▸ Your assignment: Pull each line containing "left" out of the data and copy it.

▸ Material provided:
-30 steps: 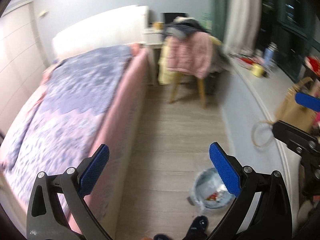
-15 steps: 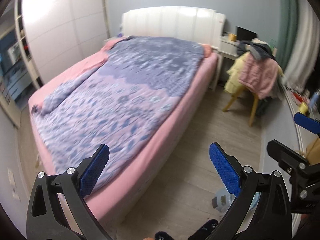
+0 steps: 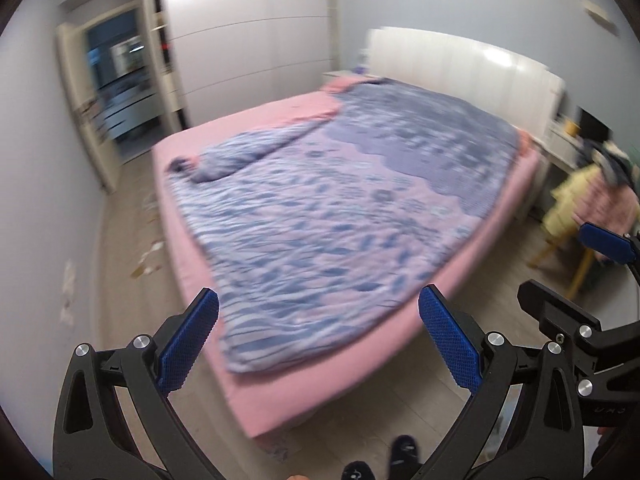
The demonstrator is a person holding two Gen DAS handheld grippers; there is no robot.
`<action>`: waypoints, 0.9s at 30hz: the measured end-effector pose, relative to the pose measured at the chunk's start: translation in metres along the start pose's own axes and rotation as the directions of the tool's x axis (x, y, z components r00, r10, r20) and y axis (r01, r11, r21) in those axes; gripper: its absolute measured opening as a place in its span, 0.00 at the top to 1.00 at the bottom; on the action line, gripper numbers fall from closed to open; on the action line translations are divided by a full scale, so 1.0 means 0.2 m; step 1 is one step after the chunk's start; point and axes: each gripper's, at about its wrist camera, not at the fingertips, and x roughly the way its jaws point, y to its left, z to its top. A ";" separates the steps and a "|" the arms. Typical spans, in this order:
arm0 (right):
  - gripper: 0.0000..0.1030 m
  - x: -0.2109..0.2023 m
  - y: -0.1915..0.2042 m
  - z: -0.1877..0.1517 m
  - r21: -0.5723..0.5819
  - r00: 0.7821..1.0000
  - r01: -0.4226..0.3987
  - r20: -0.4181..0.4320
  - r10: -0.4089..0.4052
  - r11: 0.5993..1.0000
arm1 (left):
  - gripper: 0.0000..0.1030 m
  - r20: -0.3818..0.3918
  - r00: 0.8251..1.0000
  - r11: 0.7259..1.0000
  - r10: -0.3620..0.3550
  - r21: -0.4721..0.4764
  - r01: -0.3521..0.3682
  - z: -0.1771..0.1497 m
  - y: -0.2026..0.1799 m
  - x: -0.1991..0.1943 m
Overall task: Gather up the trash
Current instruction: 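Turn both open tools away from the bin toward the bed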
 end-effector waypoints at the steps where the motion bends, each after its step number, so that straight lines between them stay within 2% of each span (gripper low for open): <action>1: 0.07 0.02 0.05 0.03 -0.023 1.000 -0.025 0.002 0.025 0.999 | 0.06 -0.004 1.000 0.999 0.031 -0.033 -0.031 0.00 0.07 0.00; 5: 0.07 0.11 0.22 0.15 -0.114 0.988 -0.150 0.017 0.153 0.982 | 0.06 -0.024 0.991 0.984 0.131 -0.119 -0.133 -0.02 0.27 -0.02; 9: 0.07 0.14 0.38 0.27 -0.212 0.960 -0.265 0.031 0.277 0.941 | 0.06 -0.016 0.965 0.946 0.263 -0.195 -0.261 -0.02 0.47 -0.07; 10: 0.07 0.14 0.40 0.29 -0.233 0.954 -0.283 0.038 0.299 0.930 | 0.06 -0.015 0.958 0.934 0.288 -0.216 -0.284 -0.02 0.52 -0.10; 13: 0.07 0.18 0.53 0.37 -0.307 0.923 -0.356 0.035 0.384 0.883 | 0.06 -0.055 0.924 0.877 0.379 -0.297 -0.378 -0.03 0.69 -0.13; 17: 0.07 0.22 0.72 0.44 -0.358 0.894 -0.416 0.007 0.448 0.836 | 0.06 -0.088 0.890 0.807 0.448 -0.390 -0.444 -0.07 0.89 -0.25; 22: 0.07 0.25 1.02 0.51 -0.409 0.859 -0.471 -0.013 0.511 0.782 | 0.06 -0.117 0.850 0.737 0.514 -0.446 -0.508 -0.13 1.15 -0.35; 25: 0.07 0.28 1.25 0.52 -0.439 0.846 -0.488 -0.025 0.533 0.755 | 0.06 -0.126 0.835 0.710 0.535 -0.469 -0.525 -0.19 1.35 -0.40; 27: 0.07 0.32 1.41 0.52 -0.446 0.846 -0.489 -0.034 0.532 0.749 | 0.06 -0.123 0.833 0.707 0.539 -0.470 -0.528 -0.23 1.47 -0.42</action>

▸ Task output:
`<action>`: waypoints, 0.9s at 30hz: the measured end-effector pose, relative to the pose measured at the chunk's start: translation in metres along the start pose's own axes and rotation as the directions of the tool's x axis (x, y, z components r00, r10, r20) and y axis (r01, r11, r21) in those axes; gripper: its absolute measured opening as a place in its span, 0.00 at the top to 1.00 at the bottom; on the action line, gripper numbers fall from closed to open; on the action line translations are divided by a full scale, so 1.0 means 0.2 m; step 1 is one step after the chunk's start; point and axes: each gripper's, at about its wrist camera, not at the fingertips, and x roughly the way its jaws point, y to its left, z to its top. A ";" separates the steps and a "|" the arms. Typical spans, in this order:
arm1 (left):

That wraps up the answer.